Why do we drive on parkways and park on driveways?

Monday, September 27, 2010

A shameful lack of pop culture knowledge displayed.

Going over SnarkGirl's vocabulary sentences last week, I came across her sample for the word "treacherous:"

(No, it's not a political sentence, though I thought of a half-dozen as I looked at her spelling list.)

"Stay close to the candles; the staircase....can be treacherous."

This, of course, made me giggle like a Japanese schoolgirl witnessing her first Kanamara Matsuri, because it's a quote from one of the best God damned movies of all fucking time. That's right --  we're talking "Young Frankenstein," bitches, and my kid loves the movie as much as my husband and I do. We've been known to lob quotes at one another randomly, and I love the fact that she can join in with abandon, and get most of the quotes right.

She giggled fiendishly as I went over her work, and when I honked out a laugh upon reaching the sentence, she did a little happy hop-and-clap, and we shared a high five. She could not wait to turn her work in, sure that her teacher would appreciate her cleverness.

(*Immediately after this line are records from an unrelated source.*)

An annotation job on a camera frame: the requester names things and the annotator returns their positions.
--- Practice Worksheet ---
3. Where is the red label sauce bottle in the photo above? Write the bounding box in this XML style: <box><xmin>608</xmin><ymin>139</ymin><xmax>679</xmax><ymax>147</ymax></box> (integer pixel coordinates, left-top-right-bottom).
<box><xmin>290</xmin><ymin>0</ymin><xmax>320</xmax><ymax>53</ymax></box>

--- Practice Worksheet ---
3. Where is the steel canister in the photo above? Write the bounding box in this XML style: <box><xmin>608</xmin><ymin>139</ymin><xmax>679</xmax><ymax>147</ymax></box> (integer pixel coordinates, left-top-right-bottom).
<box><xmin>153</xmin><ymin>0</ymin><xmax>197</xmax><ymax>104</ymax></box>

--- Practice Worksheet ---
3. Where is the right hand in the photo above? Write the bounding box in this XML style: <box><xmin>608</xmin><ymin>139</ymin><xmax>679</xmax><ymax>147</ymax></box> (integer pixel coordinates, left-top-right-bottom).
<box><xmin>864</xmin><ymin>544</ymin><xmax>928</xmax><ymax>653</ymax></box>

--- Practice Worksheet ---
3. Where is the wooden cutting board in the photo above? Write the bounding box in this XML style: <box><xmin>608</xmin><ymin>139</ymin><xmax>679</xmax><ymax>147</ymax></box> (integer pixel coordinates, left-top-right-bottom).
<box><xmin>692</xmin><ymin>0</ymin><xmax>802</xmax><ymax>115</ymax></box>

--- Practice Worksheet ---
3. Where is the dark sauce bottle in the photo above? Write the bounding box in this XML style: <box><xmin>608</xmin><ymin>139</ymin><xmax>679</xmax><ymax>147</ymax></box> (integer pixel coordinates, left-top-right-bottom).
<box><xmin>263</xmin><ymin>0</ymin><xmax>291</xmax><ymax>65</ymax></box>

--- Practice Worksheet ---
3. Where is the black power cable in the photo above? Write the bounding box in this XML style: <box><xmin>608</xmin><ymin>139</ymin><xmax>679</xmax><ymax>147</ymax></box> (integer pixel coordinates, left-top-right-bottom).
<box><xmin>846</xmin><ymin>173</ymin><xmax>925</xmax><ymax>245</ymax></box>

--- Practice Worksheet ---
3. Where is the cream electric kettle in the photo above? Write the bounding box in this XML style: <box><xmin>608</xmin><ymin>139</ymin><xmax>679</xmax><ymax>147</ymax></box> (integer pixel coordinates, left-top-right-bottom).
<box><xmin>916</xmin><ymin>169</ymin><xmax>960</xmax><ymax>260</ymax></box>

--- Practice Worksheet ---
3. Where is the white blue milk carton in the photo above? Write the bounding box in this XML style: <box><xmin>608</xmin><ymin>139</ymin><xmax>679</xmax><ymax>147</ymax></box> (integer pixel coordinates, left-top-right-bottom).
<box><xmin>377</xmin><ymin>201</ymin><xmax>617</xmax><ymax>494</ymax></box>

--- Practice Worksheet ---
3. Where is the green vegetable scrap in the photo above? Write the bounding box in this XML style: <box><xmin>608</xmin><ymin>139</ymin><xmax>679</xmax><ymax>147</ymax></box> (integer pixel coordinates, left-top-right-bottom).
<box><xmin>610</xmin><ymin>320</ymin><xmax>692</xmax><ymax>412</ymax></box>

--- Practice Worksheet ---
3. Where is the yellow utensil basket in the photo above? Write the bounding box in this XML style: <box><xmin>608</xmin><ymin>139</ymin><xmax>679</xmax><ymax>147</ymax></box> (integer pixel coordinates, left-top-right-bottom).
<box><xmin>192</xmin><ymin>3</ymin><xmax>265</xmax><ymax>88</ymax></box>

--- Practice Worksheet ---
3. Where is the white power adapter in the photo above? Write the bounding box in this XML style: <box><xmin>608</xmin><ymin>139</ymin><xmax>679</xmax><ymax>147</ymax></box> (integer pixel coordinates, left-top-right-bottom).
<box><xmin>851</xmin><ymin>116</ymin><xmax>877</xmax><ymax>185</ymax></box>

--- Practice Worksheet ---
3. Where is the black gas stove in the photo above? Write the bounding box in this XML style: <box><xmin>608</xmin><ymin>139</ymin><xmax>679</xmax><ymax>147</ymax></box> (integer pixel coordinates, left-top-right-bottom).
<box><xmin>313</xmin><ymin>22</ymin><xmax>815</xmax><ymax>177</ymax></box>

Being a Mel Brooks aficionado, and frankly, being surrounded by people (in meat space and the virtual world) who have the staggeringly good taste to appreciate the movie for the genius that it is, it never even occurred to me that there would be people out there who just didn't. Fucking. Get it.

Like SnarkGirl's teacher.

She came home entirely crestfallen, and asked me how anyone could not have seen such a great movie. I admit, I am puzzled myself.

Doesn't everyone appreciate Mel by-God Brooks?

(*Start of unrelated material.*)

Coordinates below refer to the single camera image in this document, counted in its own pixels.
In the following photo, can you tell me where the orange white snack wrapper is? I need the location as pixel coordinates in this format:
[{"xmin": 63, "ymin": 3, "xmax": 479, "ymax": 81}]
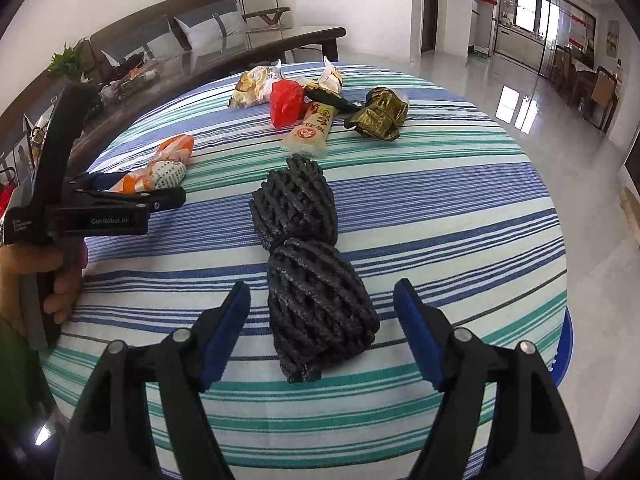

  1. Seems like a warning sign..... best look at that one teacher closely for other timely clues. The issue may be insanity, or liberalism, or worse.... no sense of humor.

  2. Mel couldn't do a fraction of what he has produced today. PC Weasels would go batshit at Blazing Saddles today. I weep for my Country.

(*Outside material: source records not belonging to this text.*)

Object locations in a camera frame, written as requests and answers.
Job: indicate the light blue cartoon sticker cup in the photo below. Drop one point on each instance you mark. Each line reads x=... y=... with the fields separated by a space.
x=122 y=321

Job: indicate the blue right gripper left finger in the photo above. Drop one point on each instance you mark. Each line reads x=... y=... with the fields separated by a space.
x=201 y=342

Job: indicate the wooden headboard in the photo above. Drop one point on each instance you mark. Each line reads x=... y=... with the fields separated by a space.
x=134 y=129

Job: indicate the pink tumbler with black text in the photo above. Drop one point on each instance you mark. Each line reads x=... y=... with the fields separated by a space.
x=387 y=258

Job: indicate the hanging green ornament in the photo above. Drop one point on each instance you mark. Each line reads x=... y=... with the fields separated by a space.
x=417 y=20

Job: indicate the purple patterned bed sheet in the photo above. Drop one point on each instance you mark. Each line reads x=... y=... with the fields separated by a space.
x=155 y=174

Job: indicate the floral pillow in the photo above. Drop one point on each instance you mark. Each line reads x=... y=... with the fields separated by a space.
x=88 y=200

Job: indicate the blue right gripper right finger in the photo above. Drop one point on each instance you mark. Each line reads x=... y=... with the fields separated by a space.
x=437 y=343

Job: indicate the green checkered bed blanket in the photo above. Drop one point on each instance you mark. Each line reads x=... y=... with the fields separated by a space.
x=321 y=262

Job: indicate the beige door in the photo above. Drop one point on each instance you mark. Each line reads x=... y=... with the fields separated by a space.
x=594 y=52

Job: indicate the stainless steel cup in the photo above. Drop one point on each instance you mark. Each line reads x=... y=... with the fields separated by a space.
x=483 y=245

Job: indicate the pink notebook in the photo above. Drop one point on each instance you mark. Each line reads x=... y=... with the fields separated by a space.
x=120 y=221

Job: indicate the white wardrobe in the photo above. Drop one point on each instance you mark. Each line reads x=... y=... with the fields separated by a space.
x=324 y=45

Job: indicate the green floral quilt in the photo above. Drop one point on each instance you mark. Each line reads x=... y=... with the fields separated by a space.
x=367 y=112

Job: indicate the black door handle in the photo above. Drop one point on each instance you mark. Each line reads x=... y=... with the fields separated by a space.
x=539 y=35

  3. Yup - the place has reached a sorry state. Obviously the teacher is a Philistine.

    Mel rocks!

  4. Worse yet she is probably unaware of John Moses Browning.

  5. Thank $DIETY that Mel hired Richard Pryor to be one of the writers on Blazing Saddles... He wouldn't have gotten away with a fraction of the jokes otherwise...

    "That's Hedly!"

  6. " Hey, where the white women at? "


  7. "You idiots! These are not them! You've captured their STUNT DOUBLES!!"

  8. "Somebody better go back and get a shitload of dimes!"

    I uttered that very sentence to my daughter's principal last week. He responded with raucous laughter.

    By the way, Spaceballs is the most quoted film in our household.

  9. One of my sisters was in the Broadway production. She was in the ensemble and understudied several of the main parts. When one of the big guns was out with the flu, she played Frau Blucher--
    [insert horse whinny]
    --for a week.

    "He vas . . . my BOYFRIEND!"

  10. "Woops! Why -uh- I told you to wash your hands after the weekly cross-burning!"


  11. My immediate supervisor has never seen "Young Frankenstein" nor even heard of it.
    I lost all respect for her at that point. Granted, I didn't have a lot left. Any pretense died when she also said she never watches comedies because they "degrade the soul."
    I have no idea either, don't ask me.